The memory of the four chaplains did not die with them. Each one was posthumously awarded the Purple Heart and Distinguished Service Cross. In 1960, Congress acknowledged their selfless courage, compassion, and faith by creating a “one of a kind” Congressional Medal of Valor, which was given to the chaplains’ families. Today, at least two “Four Chaplains” organizations sponsor projects designed to continue the men’s spirit of interfaith cooperation and selfless service (see www.fourchaplains.org and www.immortalchaplains.org).
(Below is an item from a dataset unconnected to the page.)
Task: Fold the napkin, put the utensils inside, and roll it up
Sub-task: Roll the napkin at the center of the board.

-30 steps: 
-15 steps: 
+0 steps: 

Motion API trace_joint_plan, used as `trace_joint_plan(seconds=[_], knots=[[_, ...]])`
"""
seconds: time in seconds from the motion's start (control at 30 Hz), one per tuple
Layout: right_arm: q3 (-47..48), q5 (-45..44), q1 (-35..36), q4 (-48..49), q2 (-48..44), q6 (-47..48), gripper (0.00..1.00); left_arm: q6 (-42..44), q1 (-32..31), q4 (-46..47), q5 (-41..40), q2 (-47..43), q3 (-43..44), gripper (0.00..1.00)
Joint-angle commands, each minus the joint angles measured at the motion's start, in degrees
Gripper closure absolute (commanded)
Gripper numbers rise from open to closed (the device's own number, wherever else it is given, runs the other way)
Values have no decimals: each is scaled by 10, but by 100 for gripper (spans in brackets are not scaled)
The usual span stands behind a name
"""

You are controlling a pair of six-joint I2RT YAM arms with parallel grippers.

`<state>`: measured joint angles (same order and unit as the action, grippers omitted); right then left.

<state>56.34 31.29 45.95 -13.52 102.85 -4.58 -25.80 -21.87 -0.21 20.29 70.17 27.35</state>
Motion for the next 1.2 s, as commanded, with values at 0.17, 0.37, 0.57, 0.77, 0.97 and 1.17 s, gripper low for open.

The four chaplains’ final, dramatic witness to unity on the deck of the Dorchester was a continuation of the openness they had each been showing all of God’s children over the course of many years. George Fox, Clark Poling, Alex Goode, and John Washington were lovers of God and lovers of souls who saw past denominational controversies however real the doctrinal differences that divided them to our common relationship as children of our heavenly Father. Faithfully and heroically, they did their part to hasten the day when Christ’s eucharistic prayer for unity will be fulfilled.
(This article is part of NFCM's sponsorship of the Catholic Man channel and originally appeared in The Word Among Us, January 2003. Used with permission from The Word Among Us. It was also part of the Catholic Men’s E-zine, Being a Man of Love, (May-June 2003 issue) which is available on the NFCM website. You may e-mail them at info@nfcmusa.org.)
Reflection Questions on Page 2
Questions for Reflection/Discussion by Catholic Men
1. What aspects of the story of the “Four Immortal Chaplains” touched you the most as you read it?
2. What do you think was the bond that drew these men to such a close unity and love? How does this compare with your unity and love towards other Christians and towards those of the Jewish faith?
3. In what ways is this story a reflection of Christ’s love for us? In what ways is Christ’s love for us totally different than the love demonstrated by the four chaplains?
4. Why do you think that the acts of these four men are still remembered and are still having an impact on people’s lives, over 60 years after the event?
5. What does this story tell us about your own lives in terms of what will be remembered and what will have an impact on others' lives? What impact will your answers to this question have on how you live out your Christian life?